## [DIRECTIONS FOR THIS TASK]
The records must be repeated exactly and in their entirety.

## [DATA IN THIS EXERCISE]
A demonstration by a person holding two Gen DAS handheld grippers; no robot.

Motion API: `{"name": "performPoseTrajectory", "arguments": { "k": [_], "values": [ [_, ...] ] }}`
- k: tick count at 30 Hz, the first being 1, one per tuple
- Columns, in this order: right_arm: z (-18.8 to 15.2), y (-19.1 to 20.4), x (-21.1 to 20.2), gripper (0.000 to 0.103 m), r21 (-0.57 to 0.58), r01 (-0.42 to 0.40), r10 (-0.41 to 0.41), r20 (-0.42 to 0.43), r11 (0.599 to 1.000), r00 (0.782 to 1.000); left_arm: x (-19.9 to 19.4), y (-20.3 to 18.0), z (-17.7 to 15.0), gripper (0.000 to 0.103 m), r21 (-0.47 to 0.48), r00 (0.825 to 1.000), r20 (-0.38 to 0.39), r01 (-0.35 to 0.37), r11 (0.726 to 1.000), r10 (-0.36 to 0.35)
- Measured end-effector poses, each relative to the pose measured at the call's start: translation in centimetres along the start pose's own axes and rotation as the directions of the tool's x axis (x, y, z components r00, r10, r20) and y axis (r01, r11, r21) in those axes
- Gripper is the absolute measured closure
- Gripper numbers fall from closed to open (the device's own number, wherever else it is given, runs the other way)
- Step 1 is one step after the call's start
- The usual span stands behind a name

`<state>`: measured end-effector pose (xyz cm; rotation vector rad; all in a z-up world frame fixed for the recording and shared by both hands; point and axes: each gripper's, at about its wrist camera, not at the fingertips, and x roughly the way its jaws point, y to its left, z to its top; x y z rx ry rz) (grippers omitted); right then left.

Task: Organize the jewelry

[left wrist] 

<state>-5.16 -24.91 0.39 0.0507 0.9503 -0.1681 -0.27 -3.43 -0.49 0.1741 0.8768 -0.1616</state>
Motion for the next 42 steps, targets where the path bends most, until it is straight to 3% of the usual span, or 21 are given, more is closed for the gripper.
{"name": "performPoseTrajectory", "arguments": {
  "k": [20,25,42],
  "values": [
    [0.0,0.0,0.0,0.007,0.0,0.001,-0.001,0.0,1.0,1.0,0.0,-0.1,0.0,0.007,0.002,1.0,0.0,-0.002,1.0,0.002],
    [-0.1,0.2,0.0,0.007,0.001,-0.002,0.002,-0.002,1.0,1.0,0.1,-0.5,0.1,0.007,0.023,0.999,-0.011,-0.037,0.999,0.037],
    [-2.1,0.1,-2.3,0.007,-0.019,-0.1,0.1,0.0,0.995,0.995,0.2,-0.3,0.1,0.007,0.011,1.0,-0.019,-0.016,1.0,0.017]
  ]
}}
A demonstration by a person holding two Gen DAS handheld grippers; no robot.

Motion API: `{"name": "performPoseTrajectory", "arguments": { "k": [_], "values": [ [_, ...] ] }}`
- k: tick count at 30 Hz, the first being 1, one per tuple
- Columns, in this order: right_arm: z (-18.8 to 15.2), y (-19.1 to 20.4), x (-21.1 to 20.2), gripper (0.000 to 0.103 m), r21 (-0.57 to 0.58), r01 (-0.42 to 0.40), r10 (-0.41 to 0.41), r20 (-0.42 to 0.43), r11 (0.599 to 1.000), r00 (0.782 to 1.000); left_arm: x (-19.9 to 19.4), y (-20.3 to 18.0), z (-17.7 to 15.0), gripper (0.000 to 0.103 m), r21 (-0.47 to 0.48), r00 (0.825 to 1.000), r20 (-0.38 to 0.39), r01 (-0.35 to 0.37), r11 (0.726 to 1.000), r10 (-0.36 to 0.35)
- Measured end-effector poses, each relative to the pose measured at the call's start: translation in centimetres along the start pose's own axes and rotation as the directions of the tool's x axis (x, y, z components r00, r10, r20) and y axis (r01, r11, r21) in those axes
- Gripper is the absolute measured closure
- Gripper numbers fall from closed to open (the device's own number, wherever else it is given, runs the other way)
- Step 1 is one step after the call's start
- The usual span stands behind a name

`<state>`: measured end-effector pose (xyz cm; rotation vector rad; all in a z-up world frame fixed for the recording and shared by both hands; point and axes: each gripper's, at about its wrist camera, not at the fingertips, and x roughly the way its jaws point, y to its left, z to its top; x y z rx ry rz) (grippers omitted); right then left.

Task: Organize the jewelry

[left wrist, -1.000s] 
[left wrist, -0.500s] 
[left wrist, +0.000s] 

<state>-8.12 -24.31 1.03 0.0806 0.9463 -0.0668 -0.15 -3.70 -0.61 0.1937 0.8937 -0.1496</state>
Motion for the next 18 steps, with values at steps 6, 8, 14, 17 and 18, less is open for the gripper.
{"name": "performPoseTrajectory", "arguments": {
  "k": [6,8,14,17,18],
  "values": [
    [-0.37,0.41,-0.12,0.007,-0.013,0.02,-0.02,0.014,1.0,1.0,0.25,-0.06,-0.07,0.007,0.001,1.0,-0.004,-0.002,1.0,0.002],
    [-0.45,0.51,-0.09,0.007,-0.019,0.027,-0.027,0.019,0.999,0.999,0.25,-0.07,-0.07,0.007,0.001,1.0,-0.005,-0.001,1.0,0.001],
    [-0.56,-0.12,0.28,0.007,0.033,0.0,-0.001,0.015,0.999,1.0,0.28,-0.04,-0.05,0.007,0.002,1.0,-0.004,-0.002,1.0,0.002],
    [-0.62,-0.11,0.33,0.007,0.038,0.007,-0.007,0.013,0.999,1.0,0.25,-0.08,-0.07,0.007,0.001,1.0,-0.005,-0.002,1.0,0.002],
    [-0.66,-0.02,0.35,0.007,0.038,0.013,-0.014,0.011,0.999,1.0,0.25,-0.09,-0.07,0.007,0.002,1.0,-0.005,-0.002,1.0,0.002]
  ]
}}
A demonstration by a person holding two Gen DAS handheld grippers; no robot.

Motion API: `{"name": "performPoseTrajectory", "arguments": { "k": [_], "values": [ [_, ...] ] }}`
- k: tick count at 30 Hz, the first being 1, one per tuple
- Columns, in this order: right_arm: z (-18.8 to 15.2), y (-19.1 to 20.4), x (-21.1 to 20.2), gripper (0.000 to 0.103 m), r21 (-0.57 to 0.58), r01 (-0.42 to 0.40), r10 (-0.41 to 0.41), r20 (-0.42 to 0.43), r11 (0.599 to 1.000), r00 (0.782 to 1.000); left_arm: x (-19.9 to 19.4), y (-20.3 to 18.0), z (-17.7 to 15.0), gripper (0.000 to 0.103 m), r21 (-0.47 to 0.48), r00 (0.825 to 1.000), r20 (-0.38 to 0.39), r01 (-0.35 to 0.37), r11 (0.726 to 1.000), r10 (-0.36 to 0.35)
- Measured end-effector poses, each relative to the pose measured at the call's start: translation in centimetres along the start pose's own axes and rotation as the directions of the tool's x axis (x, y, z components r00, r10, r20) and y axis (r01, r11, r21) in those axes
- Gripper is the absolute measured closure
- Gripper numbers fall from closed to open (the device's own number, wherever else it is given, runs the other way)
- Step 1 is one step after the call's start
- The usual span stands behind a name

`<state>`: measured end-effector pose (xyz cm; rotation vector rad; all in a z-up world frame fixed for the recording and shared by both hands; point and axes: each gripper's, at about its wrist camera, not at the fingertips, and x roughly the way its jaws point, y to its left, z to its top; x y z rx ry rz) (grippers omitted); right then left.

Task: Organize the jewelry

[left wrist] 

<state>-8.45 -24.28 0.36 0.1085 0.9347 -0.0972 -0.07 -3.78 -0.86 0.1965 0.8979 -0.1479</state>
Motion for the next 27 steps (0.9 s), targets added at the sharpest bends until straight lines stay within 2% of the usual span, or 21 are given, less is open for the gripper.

## [COMPLETED EXERCISE]
A demonstration by a person holding two Gen DAS handheld grippers; no robot.

Motion API: `{"name": "performPoseTrajectory", "arguments": { "k": [_], "values": [ [_, ...] ] }}`
- k: tick count at 30 Hz, the first being 1, one per tuple
- Columns, in this order: right_arm: z (-18.8 to 15.2), y (-19.1 to 20.4), x (-21.1 to 20.2), gripper (0.000 to 0.103 m), r21 (-0.57 to 0.58), r01 (-0.42 to 0.40), r10 (-0.41 to 0.41), r20 (-0.42 to 0.43), r11 (0.599 to 1.000), r00 (0.782 to 1.000); left_arm: x (-19.9 to 19.4), y (-20.3 to 18.0), z (-17.7 to 15.0), gripper (0.000 to 0.103 m), r21 (-0.47 to 0.48), r00 (0.825 to 1.000), r20 (-0.38 to 0.39), r01 (-0.35 to 0.37), r11 (0.726 to 1.000), r10 (-0.36 to 0.35)
- Measured end-effector poses, each relative to the pose measured at the call's start: translation in centimetres along the start pose's own axes and rotation as the directions of the tool's x axis (x, y, z components r00, r10, r20) and y axis (r01, r11, r21) in those axes
- Gripper is the absolute measured closure
- Gripper numbers fall from closed to open (the device's own number, wherever else it is given, runs the other way)
- Step 1 is one step after the call's start
- The usual span stands behind a name

`<state>`: measured end-effector pose (xyz cm; rotation vector rad; all in a z-up world frame fixed for the recording and shared by both hands; point and axes: each gripper's, at about its wrist camera, not at the fingertips, and x roughly the way its jaws point, y to its left, z to its top; x y z rx ry rz) (grippers omitted); right then left.

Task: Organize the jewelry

[left wrist] 

<state>-5.16 -24.91 0.39 0.0507 0.9503 -0.1681 -0.27 -3.43 -0.49 0.1741 0.8768 -0.1616</state>
Motion for the next 42 steps, targets where the path bends most, until it is straight to 3% of the usual span, or 21 are given, more is closed for the gripper.
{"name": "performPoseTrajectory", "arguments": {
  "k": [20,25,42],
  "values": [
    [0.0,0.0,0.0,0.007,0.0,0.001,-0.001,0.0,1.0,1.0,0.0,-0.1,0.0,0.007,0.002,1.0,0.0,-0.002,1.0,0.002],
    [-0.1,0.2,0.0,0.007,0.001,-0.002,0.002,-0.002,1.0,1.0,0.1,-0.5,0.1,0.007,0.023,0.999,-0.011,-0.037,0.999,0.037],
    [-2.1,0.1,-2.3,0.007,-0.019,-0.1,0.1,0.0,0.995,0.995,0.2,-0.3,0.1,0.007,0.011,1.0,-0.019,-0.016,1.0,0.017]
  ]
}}
A demonstration by a person holding two Gen DAS handheld grippers; no robot.

Motion API: `{"name": "performPoseTrajectory", "arguments": { "k": [_], "values": [ [_, ...] ] }}`
- k: tick count at 30 Hz, the first being 1, one per tuple
- Columns, in this order: right_arm: z (-18.8 to 15.2), y (-19.1 to 20.4), x (-21.1 to 20.2), gripper (0.000 to 0.103 m), r21 (-0.57 to 0.58), r01 (-0.42 to 0.40), r10 (-0.41 to 0.41), r20 (-0.42 to 0.43), r11 (0.599 to 1.000), r00 (0.782 to 1.000); left_arm: x (-19.9 to 19.4), y (-20.3 to 18.0), z (-17.7 to 15.0), gripper (0.000 to 0.103 m), r21 (-0.47 to 0.48), r00 (0.825 to 1.000), r20 (-0.38 to 0.39), r01 (-0.35 to 0.37), r11 (0.726 to 1.000), r10 (-0.36 to 0.35)
- Measured end-effector poses, each relative to the pose measured at the call's start: translation in centimetres along the start pose's own axes and rotation as the directions of the tool's x axis (x, y, z components r00, r10, r20) and y axis (r01, r11, r21) in those axes
- Gripper is the absolute measured closure
- Gripper numbers fall from closed to open (the device's own number, wherever else it is given, runs the other way)
- Step 1 is one step after the call's start
- The usual span stands behind a name

`<state>`: measured end-effector pose (xyz cm; rotation vector rad; all in a z-up world frame fixed for the recording and shared by both hands; point and axes: each gripper's, at about its wrist camera, not at the fingertips, and x roughly the way its jaws point, y to its left, z to its top; x y z rx ry rz) (grippers omitted); right then left.

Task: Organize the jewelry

[left wrist, -1.000s] 
[left wrist, -0.500s] 
[left wrist, +0.000s] 

<state>-8.12 -24.31 1.03 0.0806 0.9463 -0.0668 -0.15 -3.70 -0.61 0.1937 0.8937 -0.1496</state>
Motion for the next 18 steps, with values at steps 6, 8, 14, 17 and 18, less is open for the gripper.
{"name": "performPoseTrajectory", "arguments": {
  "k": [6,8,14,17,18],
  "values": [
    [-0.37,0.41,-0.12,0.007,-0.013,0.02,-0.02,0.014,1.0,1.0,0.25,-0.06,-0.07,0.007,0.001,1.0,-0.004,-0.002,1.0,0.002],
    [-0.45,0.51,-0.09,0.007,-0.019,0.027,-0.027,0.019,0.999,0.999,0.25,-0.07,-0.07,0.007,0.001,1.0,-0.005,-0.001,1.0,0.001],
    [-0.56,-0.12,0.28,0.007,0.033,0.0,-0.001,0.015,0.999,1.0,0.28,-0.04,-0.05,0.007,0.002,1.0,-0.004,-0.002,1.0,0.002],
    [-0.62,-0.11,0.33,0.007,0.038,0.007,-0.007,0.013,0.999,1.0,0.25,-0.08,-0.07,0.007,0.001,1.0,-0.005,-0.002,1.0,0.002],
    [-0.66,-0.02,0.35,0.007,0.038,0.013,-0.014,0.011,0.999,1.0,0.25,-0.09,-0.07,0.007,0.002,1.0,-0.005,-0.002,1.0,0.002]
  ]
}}
A demonstration by a person holding two Gen DAS handheld grippers; no robot.

Motion API: `{"name": "performPoseTrajectory", "arguments": { "k": [_], "values": [ [_, ...] ] }}`
- k: tick count at 30 Hz, the first being 1, one per tuple
- Columns, in this order: right_arm: z (-18.8 to 15.2), y (-19.1 to 20.4), x (-21.1 to 20.2), gripper (0.000 to 0.103 m), r21 (-0.57 to 0.58), r01 (-0.42 to 0.40), r10 (-0.41 to 0.41), r20 (-0.42 to 0.43), r11 (0.599 to 1.000), r00 (0.782 to 1.000); left_arm: x (-19.9 to 19.4), y (-20.3 to 18.0), z (-17.7 to 15.0), gripper (0.000 to 0.103 m), r21 (-0.47 to 0.48), r00 (0.825 to 1.000), r20 (-0.38 to 0.39), r01 (-0.35 to 0.37), r11 (0.726 to 1.000), r10 (-0.36 to 0.35)
- Measured end-effector poses, each relative to the pose measured at the call's start: translation in centimetres along the start pose's own axes and rotation as the directions of the tool's x axis (x, y, z components r00, r10, r20) and y axis (r01, r11, r21) in those axes
- Gripper is the absolute measured closure
- Gripper numbers fall from closed to open (the device's own number, wherever else it is given, runs the other way)
- Step 1 is one step after the call's start
- The usual span stands behind a name

`<state>`: measured end-effector pose (xyz cm; rotation vector rad; all in a z-up world frame fixed for the recording and shared by both hands; point and axes: each gripper's, at about its wrist camera, not at the fingertips, and x roughly the way its jaws point, y to its left, z to its top; x y z rx ry rz) (grippers omitted); right then left.

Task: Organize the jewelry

[left wrist] 

<state>-8.45 -24.28 0.36 0.1085 0.9347 -0.0972 -0.07 -3.78 -0.86 0.1965 0.8979 -0.1479</state>
Motion for the next 27 steps (0.9 s), targets added at the sharpest bends until straight lines stay within 2% of the usual span, or 21 are given, less is open for the gripper.

The requested output has been given in full.